How to Solve the Problem of a Corroded Car Battery

If your car battery is corroded and you do nothing about it, chances are that it will kill your battery. There are numerous factors, which can contribute to the corrosion of your battery, and the challenge is to find out the exact cause in order to prevent it. Here is what you can do:

Make sure that the car is turned off and put on protective equipment like eyeglasses, a mask, and gloves. Battery corrosion is dangerous and toxic, so you should not inhale it or touch it directly.

Try to identify your corrosion problems and the areas of the battery that it affects. Slightly move the cable connectors with your hand. If they move with ease, it is most likely that they are corroded. You can use a knife to make a cut in the cables and look at the wires. Corroded areas are usually discolored or green.

Examine your car battery carefully. Corroded areas usually appear close to the connecting points and look like covered in dust or white crystals. Keep in mind that corrosion is toxic, so do not get into direct contact with it, and do not inhale the dust.
If you determine that the cable connectors are corroded, you also need to identify what has caused this problem.
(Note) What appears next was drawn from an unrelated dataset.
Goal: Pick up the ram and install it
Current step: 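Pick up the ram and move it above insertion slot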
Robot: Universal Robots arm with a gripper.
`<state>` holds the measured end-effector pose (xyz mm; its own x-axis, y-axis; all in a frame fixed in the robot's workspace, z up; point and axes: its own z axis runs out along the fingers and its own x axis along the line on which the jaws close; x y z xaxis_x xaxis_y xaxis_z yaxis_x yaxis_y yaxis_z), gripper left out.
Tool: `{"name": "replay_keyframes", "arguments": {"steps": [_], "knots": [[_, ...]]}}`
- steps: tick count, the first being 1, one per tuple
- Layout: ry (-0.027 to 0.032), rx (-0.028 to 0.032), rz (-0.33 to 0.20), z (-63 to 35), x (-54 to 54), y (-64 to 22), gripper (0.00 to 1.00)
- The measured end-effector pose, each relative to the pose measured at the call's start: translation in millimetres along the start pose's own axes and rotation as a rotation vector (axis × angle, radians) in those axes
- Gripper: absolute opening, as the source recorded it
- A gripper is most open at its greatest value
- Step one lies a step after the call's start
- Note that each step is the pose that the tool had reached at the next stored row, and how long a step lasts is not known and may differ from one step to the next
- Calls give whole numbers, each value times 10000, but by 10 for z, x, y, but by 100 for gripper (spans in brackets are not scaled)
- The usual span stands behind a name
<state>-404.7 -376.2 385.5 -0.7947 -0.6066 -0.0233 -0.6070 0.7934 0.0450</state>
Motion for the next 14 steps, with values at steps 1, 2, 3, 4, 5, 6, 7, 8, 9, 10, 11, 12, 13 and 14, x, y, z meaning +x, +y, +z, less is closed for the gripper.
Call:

In most of the cases, the corrosion of the cables is triggered by sudden temperature changes and lack of adequate lubrication of the terminals. You have to change the cables that are severely corroded and to clean the others ones. Once done with this operation, make sure you lubricate the terminals carefully. Petroleum jelly can provide enough lubrication to prevent corrosion.

High humidity is usually responsible for the corrosion of a car battery. If you live in a humid climate or close to a body of water, this might be the cause of your problems. You can look for anti-corrosion pads at your local auto store.